Doctor Training Welcomes DeepSeek Plug-in! Shanghai Institute of Physical Education/Shanghai Jiaotong University/Tsinghua University Collaborative Research Proves That Large Models Can Become the "golden Partner" for Primary Care Doctor Training

In the global health landscape, diabetes is attacking the health defenses of human beings with a "tsunami-level" ferocious momentum. In the past 30 years, this silent but extremely cruel health battle has caused 840 million people to become ill, which means that on average, one in every nine people is unfortunately diagnosed with diabetes. The latest warning issued by "The Lancet" has sounded the alarm: it is estimated that by 2050, the number of diabetes patients in the world will exceed 1.31 billion, which means that on average, one person will join the huge team of diabetes every 2.3 seconds.
Diabetes, a chronic disease, is like a ruthless "health harvester". It not only consumes precious medical resources at a rate of 10% per year, but also ruthlessly takes the lives of 4 million people every year. The serious complications caused by it, such as blindness, kidney failure, and amputation, have plunged countless patients into endless darkness and families into the abyss of pain.
In this severe health crisis, the "broken path" exposed by the primary medical system is heartbreaking. Take my country as an example, there are only 0.3 endocrinologists per 100,000 people, which shows how scarce they are. Even more serious is that the primary care physicians (PCPs) in 70% lack the ability to independently complete the risk assessment of diabetes complications.The traditional specialized training model is undoubtedly making matters worse, and is caught in a "triple dilemma":The training cycle is often as long as 3-5 years, which is too long to keep up with the rapid iteration of medical knowledge. There is a huge difference in training resources between the eastern and western regions, with a gap of more than 40 times, and serious uneven resource allocation. The training courses are highly homogenized, resulting in 73% grassroots doctors still having cognitive blind spots after completing the training..

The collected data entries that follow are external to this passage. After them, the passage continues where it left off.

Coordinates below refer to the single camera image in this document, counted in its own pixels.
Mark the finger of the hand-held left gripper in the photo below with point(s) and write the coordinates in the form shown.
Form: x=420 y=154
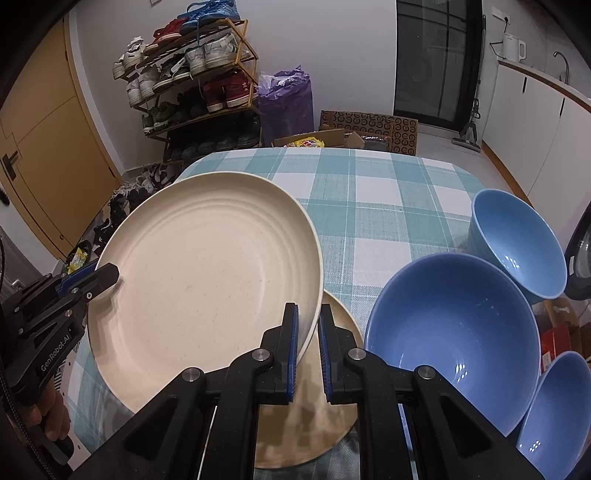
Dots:
x=76 y=277
x=99 y=277

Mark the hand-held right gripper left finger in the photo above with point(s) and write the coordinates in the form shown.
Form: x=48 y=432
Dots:
x=291 y=350

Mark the wooden shoe rack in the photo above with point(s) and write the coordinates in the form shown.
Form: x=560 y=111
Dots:
x=247 y=46

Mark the shoe rack with shoes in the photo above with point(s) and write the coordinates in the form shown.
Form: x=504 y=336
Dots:
x=226 y=90

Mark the light blue bowl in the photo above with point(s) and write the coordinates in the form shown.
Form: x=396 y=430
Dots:
x=512 y=235

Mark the small yellow packet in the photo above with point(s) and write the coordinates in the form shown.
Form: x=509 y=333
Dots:
x=77 y=259

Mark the metal faucet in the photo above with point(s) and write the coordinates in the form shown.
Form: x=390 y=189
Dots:
x=564 y=62

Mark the red cardboard box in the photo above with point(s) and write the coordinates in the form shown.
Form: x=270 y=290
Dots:
x=554 y=346

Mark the open cardboard box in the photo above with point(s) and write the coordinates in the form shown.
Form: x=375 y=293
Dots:
x=337 y=137

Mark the teal checked tablecloth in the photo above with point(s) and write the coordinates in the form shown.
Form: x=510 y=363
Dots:
x=369 y=207

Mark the patterned cardboard sheet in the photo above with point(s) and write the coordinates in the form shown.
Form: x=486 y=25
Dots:
x=351 y=121

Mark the person's left hand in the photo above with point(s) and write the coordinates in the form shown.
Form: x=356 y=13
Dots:
x=51 y=410

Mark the yellow wooden door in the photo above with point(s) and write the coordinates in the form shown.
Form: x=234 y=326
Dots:
x=46 y=138

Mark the yellow snack packet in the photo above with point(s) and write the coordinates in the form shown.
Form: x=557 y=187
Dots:
x=304 y=142

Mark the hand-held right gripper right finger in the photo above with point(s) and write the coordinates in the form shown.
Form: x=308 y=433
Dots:
x=324 y=350

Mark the white electric kettle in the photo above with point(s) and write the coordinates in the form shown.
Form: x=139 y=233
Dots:
x=513 y=46

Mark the large cream plate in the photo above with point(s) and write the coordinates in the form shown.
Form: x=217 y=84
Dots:
x=194 y=277

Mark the black framed glass door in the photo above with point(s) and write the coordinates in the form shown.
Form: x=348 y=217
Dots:
x=434 y=60

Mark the purple plastic bag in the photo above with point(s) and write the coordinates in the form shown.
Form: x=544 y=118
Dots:
x=286 y=110

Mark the white kitchen cabinet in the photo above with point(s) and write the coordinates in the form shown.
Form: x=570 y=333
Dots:
x=531 y=120

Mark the pile of dark shoes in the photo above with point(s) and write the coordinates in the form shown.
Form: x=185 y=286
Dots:
x=134 y=194

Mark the small cream plate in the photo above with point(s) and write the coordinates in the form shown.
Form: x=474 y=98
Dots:
x=304 y=429

With the rapid development of science and technology, large models such as DeepSeek and ChatGPT have strongly intervened in the global medical field, bringing new hope to medical education and gradually reconstructing the paradigm of medical education. With strong knowledge reserves and excellent reasoning ability, these large models are expected to fill many blind spots in the knowledge level of primary care doctors. However, this revolution in the medical field is not smooth sailing and is facing dual severe challenges.on the one hand,The "hallucination" problem of large models is still serious, which poses a great risk to medical safety;on the other hand,About 30% of AI misdiagnosis cases were caused by incorrect labeling of training data. In addition, there is a huge gap between fragmented clinical practice and the continuously updated guideline library, which seriously restricts the full realization of the value of AI.
When the diagnostic recommendations given by AI conflict with the doctor's clinical experience,How to build a new paradigm of "human-machine collaborative decision-making" has become a key issue concerning medical equity and efficiency. Only by making the big model an effective "smart external brain" for primary care doctors, rather than a "terminator" that replaces them, can the future AI revolution in diabetes management truly benefit hundreds of millions of patients. This is also highly consistent with the needs of the Healthy China strategy.

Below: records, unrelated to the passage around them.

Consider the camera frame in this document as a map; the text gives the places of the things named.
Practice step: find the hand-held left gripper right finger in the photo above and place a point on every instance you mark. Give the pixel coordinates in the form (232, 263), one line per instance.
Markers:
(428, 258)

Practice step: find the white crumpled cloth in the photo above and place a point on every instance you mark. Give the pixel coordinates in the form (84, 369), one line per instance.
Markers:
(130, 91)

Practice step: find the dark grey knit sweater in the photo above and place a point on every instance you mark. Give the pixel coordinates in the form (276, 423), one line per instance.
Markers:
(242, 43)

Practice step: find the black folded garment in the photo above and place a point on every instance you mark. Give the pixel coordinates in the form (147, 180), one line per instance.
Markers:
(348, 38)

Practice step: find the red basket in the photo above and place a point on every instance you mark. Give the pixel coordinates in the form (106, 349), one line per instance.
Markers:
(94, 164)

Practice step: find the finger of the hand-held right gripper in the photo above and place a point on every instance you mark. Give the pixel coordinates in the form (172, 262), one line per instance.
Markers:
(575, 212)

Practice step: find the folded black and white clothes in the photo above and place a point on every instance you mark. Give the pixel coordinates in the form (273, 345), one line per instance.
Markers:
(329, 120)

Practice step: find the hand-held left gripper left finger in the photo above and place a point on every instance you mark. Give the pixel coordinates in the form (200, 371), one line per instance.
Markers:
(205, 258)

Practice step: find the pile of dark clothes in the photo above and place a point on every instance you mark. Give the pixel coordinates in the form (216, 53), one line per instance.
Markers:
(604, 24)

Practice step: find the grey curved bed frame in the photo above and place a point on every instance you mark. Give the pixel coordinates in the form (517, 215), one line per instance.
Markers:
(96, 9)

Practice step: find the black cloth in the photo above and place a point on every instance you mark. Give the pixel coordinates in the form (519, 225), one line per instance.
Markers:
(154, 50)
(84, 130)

Recently, Professor Sheng Bin's team from Shanghai Jiao Tong University, Professor Mao Lijuan's team from Shanghai University of Sport, Professor Huang Tianyin's team from Tsinghua University, and Professor Jia Weiping's team from Shanghai Institute of Diabetes have joined hands with other multidisciplinary forces to carry out in-depth cooperation with top international universities and research institutions such as Duke University, Johns Hopkins University in the United States, and the University of Melbourne in Australia.With the help of the authoritative bilingual examination system in Chinese and English, they jointly built a new evaluation scheme and conducted systematic tests on 10 mainstream large language models (LLMs) at home and abroad, including ChatGPT-3.5, ChatGPT-4.0, and Tongyi Qianwen.
at the same time,The team also evaluated DeepSeek's effectiveness in assisting physician training. Through this series of studies, the team provided the world's first prospective real-world evidence on the actual effectiveness of big models in assisting primary care physician training. It opened up new research directions for the application of big models in the medical field and provided a valuable reference for improving primary care levels.
The related results were published in Science Bulletin under the title "Large language models for diabetes training: a prospective study".

Paper address:
https://www.sciencedirect.com/science/article/pii/S2095927325000891
The open source project "awesome-ai4s" brings together more than 200 AI4S paper interpretations and provides massive data sets and tools:
https://github.com/hyperai/awesome-ai4s
Test LLM's knowledge of diabetes
The team selected 10 mainstream LLMs at home and abroad.Including ChatGPT-3.5, ChatGPT-4.0, Google Bard, LlaMA-7B, LlaMA2-7B, Baidu ERNIE Bot, Tongyi Qianwen, Yilian MedGPT, Huatuo GPT, and Chinese LlaMA2-7B.
The test content covers two parts, Chinese and English.They correspond to the National Primary Diabetes Care Examination (NCE-CPDC) of China and the Specialty Certificate Examination (SCE) of Endocrinology and Diabetes of the Royal College of Physicians (MRCP (UK)) of the United Kingdom. The study requires each LLM to answer the questions according to the input questions and provide corresponding explanations. Subsequently, the research team compared the answers generated by the model with the official standard answers and cross-checked them to evaluate their accuracy, thereby comprehensively measuring the performance and application potential of each model in the field of diabetes medical knowledge.

Chinese Test - NCE-CPDC:
* NCE-CPDC: China National Primary Diabetes Care Certificate Examination is a professional examination designed for PCPs, which is organized by the China National Primary Diabetes Care Office.
Based on the "National Primary Diabetes Prevention and Management Guidelines", it covers diabetes definition, screening, diagnosis, referral, lifestyle intervention, drug therapy, and acute and chronic complications management. NCE-CPDC certification is widely recognized in China, especially by healthcare professionals and those involved in diabetes care.Results with an accuracy rate exceeding 60% are considered passed.Any score below this is considered a failure.
In this test,ChatGPT-4.0 performed outstandingly with a high accuracy of 90.98%, significantly ahead of other models.Alitong YiQianwen also showed strong competitiveness, with an accuracy of 81.20%, significantly better than ChatGPT-3.5. Although some other models failed to meet the passing criteria, they provided valuable data and direction for subsequent technical improvement and optimization.
English Test - SCE:
* SCE: Professional Certificate Examination of the Royal College of Physicians (MRCP (UK)). This exam is highly professional and challenging, with a pass rate of only 28.6% for UK candidates in 2023.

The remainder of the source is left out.